Where the devil shall I go this Long? Paris is too hot; the inside of my adorable Chateau des Fleurs would give one a lively idea of the feelings of eels in a frying-pan. Rome's only fit to melt down puffy cardinals, as jocks set themselves before the kitchen fire preparatory to the Spring Meetings. In Switzerland there's nothing fit to eat. Spain might be the ticket--the Andalusians are a good-looking lot, but they haven't a notion of beer. Scotland I daren't enter, because I know I should get married under their rascally laws. I'd go to the Bads, but the V. P.'s fillies say they mean to do 'em this summer, and I won't risk meeting them if I know it; the baits they set to catch the unsuspecting are quite frightful.
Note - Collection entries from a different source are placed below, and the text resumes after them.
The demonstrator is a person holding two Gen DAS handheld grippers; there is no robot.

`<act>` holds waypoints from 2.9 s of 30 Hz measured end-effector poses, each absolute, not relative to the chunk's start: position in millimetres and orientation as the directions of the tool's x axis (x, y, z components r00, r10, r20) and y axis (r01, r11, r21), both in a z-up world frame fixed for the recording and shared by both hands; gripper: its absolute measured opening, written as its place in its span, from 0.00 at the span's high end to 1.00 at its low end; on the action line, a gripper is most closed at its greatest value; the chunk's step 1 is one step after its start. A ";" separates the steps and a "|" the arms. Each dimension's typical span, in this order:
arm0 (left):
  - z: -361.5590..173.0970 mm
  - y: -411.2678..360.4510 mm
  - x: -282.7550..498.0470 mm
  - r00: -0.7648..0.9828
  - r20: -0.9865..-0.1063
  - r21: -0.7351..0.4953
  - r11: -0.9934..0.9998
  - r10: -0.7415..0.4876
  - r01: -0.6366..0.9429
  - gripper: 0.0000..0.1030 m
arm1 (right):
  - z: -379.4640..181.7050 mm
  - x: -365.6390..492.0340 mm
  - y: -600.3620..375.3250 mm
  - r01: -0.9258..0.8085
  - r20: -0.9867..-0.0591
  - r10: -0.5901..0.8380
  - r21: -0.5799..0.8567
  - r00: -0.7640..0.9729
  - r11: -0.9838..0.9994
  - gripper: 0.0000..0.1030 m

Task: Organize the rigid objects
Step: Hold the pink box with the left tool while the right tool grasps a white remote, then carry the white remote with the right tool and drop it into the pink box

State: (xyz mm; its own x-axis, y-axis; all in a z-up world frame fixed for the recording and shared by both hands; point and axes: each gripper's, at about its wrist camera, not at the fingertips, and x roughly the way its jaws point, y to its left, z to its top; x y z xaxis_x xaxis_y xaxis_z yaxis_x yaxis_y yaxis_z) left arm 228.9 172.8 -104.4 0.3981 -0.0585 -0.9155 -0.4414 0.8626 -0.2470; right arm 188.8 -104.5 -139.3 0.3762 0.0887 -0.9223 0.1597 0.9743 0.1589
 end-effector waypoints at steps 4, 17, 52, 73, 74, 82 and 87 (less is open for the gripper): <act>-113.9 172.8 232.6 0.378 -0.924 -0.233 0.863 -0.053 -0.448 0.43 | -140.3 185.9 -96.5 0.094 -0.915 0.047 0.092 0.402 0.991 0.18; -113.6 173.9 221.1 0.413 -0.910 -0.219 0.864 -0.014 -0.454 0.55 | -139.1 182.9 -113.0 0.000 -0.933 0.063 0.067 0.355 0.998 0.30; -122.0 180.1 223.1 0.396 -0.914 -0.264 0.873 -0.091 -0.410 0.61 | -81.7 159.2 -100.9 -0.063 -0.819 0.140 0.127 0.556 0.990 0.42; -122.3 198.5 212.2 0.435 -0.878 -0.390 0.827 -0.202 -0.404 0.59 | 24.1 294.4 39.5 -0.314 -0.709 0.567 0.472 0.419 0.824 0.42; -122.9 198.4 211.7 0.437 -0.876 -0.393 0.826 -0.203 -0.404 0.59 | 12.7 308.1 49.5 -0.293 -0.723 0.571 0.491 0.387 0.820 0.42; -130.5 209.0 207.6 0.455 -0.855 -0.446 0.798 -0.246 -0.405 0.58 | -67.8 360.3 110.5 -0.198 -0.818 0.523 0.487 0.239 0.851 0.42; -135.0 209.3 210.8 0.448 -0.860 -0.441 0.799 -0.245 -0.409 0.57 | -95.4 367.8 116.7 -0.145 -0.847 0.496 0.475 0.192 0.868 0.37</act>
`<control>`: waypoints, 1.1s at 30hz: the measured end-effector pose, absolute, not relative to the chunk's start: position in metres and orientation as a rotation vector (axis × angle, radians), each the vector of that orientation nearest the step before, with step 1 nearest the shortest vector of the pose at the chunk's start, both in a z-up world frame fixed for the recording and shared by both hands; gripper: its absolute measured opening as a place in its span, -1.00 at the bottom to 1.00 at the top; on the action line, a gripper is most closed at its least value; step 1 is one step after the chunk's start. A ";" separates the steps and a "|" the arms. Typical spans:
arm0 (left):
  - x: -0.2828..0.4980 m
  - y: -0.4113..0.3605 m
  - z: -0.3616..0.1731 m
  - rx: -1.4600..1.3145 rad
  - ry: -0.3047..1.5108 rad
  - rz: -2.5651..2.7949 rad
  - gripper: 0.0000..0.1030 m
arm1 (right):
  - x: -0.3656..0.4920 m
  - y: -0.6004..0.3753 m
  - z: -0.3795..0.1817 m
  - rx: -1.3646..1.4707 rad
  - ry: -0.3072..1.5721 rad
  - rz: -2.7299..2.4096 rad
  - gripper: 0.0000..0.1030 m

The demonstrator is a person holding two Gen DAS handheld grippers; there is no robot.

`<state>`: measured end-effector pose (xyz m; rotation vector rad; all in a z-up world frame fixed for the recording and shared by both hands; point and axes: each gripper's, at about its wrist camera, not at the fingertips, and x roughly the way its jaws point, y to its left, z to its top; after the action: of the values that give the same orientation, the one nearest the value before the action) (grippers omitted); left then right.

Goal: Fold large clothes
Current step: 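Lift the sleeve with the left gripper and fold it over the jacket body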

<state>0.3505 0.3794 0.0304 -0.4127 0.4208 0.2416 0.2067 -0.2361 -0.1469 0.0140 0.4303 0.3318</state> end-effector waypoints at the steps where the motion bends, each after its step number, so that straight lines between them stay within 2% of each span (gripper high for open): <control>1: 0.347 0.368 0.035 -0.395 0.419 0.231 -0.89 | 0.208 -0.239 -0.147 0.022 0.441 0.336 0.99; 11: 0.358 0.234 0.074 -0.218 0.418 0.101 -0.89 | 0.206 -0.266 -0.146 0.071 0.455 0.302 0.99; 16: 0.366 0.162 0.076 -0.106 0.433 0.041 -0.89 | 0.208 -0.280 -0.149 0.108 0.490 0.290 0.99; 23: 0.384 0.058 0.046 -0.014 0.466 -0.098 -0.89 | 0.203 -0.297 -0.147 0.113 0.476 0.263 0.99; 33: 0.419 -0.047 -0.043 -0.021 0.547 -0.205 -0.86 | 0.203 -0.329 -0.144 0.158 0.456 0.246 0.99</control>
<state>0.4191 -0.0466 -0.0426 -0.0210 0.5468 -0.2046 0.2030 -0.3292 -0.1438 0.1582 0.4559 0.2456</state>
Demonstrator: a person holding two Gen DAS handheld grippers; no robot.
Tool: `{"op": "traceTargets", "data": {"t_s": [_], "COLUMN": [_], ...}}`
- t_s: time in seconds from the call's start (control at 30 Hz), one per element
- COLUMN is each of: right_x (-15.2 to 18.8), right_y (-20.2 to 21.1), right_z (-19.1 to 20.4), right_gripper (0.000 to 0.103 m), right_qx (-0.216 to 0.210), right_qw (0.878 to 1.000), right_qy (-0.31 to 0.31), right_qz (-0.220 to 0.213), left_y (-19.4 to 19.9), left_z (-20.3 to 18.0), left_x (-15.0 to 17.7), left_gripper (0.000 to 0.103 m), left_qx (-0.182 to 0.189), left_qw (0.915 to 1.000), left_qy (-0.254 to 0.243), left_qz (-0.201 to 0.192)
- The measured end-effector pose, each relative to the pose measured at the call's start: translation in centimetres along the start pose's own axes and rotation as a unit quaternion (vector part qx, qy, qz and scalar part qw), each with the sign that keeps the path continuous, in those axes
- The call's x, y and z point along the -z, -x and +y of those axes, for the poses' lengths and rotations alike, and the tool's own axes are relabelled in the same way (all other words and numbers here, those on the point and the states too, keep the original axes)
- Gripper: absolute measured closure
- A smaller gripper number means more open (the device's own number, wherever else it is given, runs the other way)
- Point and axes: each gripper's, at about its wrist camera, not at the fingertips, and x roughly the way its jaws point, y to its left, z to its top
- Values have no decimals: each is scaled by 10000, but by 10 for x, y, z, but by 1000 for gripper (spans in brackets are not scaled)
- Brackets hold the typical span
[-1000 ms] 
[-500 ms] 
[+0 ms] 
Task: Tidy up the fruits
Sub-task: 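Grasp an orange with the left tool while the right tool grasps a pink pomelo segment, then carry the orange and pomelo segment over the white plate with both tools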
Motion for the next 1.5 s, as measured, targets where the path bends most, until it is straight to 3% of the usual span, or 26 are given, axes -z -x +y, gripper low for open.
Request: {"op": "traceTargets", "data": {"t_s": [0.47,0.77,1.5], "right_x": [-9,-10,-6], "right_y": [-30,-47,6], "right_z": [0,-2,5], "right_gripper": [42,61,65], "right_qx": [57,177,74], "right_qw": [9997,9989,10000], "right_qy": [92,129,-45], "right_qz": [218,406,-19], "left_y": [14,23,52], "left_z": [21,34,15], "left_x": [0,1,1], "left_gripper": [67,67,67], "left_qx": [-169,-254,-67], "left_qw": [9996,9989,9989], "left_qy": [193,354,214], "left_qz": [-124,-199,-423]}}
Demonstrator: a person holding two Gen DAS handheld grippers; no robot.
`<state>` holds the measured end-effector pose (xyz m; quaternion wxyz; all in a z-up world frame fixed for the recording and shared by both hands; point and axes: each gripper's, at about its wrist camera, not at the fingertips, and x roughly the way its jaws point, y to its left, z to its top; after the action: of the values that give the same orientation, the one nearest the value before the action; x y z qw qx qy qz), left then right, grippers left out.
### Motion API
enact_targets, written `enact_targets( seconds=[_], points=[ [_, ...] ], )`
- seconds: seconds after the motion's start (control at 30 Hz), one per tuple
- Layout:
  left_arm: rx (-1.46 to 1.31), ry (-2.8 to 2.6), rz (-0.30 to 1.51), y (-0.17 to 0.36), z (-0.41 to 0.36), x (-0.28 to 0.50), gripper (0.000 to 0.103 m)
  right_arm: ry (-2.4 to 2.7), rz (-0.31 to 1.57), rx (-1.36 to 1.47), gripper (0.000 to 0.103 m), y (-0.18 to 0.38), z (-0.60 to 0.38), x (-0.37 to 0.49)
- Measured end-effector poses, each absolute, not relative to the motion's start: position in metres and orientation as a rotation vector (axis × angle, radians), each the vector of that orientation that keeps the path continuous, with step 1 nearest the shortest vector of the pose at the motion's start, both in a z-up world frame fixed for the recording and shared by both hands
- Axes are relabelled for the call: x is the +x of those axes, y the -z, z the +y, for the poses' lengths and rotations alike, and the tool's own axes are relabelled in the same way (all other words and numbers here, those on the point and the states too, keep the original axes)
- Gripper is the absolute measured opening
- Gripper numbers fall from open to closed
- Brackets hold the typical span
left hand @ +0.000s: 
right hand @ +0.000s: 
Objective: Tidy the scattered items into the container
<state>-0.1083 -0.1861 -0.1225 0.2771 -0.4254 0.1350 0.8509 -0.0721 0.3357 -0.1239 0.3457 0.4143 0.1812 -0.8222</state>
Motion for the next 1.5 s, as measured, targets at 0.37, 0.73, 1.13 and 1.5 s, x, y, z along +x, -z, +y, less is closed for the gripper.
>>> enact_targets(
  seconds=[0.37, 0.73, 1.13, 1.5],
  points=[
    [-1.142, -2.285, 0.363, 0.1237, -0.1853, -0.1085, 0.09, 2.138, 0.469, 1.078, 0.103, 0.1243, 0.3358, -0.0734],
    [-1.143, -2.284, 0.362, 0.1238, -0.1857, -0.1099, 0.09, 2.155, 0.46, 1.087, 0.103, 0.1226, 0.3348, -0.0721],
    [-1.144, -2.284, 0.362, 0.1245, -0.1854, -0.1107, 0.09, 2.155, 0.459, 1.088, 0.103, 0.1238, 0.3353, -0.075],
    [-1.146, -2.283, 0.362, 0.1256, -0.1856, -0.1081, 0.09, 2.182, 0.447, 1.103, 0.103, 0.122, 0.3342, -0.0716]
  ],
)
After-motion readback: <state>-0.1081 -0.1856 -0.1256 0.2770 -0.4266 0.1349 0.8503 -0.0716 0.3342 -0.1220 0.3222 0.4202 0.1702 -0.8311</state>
Where the devil _shall_ I go?

So spoke Sydenham Morton, whilom Captain of Eton, now, in due course, having passed up to Kings, discussing ham-pie and audit, devils and coffee, while the June sun streamed through the large oriel windows.

"_To_ the devil, I fear, if you only find your proper fraternity," said a man, coming in. Oak was never sported by Sydie, except when he was rattling certain little squares of ivory in boxes lined with green felt.

"Ah, Mr. Keane, is that you? Come in."

The permission was needless, insomuch as Keane was already in and down on a rocking-chair.

"One o'clock, and only just begun your breakfast! I have finished more than half my day's work."

"I dare say," answered Sydie; "but one shining light like you, monseigneur, is enough for a college. Why should I exert myself? I swore I hadn't four marks a year, and I've my fellowship for telling the furbelow. We all go in for the dolce here except you, and you're such a patent machine for turning out Q. E. D.s by the dozen, that you can no more help working than the bed-maker can help taking my tea and saying the cat did it, and 'May she never be forgiven if she ever so much as looked at that there blessed lock.' I say, find a Q. E. D. for me, to the most vexatious problem, where I'm to go this Long?"

"Go a quiet reading tour; mark out a regular plan, and travel somewhere rugged and lonely, with not a crinoline, or a trout-stream, or a pack of hounds within a hundred miles; the middle of Stonehenge, for example, or with the lighthouse men out at the Smalls or Eddystone. You'd do wonders when you came back, Sydie."

Sydie shook his head and puffed gravely at his pipe.